A key round of talks in Geneva aimed at reviving the World Trade Organization's Doha Round will continue after concessions were made the previous day above all by industrialised states, diplomats said on Saturday.
The latest round of WTO talks is seen as crucial
Diplomatic sources said the concessions included an offer by the United States to reduce the cap on subsidies for its agricultural produce limit to $14.5 billion (9.3 billion euros) a year.
The US had already reduced this to $15 billion from an original figure of $16.4 billion. The sources said a reduction by European Union countries of EU tariffs by 80 percent -- instead of the 60 percent already offered -- was now widely expected.
In return, the EU is looking to the major developing countries, such as China, India, Brazil and Mexico, to make similar cuts in their tariffs on industrial goods and services provided by the industrialized countries.

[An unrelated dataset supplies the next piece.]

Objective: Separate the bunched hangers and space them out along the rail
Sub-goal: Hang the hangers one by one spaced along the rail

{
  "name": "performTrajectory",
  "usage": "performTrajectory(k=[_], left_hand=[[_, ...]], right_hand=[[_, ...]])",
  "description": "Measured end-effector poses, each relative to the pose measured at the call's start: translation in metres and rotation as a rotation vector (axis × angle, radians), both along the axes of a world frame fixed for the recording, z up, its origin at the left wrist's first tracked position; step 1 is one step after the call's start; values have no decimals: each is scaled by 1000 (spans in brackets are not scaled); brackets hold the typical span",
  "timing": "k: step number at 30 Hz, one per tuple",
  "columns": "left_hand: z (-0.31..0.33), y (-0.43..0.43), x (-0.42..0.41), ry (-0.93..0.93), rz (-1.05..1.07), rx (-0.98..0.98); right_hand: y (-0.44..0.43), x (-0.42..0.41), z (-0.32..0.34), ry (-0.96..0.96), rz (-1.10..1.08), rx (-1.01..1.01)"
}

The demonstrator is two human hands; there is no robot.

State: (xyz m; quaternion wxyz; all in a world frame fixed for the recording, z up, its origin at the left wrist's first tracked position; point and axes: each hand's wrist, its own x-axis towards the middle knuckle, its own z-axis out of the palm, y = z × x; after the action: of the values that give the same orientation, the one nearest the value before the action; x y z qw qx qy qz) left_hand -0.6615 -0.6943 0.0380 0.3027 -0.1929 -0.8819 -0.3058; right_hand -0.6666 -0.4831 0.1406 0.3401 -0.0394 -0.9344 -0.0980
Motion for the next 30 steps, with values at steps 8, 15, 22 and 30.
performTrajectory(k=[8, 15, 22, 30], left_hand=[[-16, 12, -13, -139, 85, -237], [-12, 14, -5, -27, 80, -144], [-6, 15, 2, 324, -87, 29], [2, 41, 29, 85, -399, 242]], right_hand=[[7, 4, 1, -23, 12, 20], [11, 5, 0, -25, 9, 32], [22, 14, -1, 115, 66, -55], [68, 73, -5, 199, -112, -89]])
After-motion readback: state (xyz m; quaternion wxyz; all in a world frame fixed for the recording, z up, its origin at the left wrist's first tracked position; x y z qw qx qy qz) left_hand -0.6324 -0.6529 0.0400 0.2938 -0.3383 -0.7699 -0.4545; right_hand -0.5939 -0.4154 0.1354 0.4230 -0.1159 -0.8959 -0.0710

EU Trade Commissioner Peter Mandelson said when the talks opened last Monday the EU was ready to abolish all subsidies on agricultural exports if there was agreement on the Doha Round, which has been running for almost seven years.
A lot left to do
The United States had already made clear its commitment to securing a successful conclusion to the trade liberalization talks, but observers said there was still much hard bargaining to do.
The Doha Round, named after the Qatari capital where it began in November 2001, has been deadlocked for years. The impasse can be broken only by unanimous agreement between all 153 member countries.
Almost 40 ministers from all the major trading blocs have been negotiating this week in Geneva in what has been described as a last-ditch attempt to break the deadlock.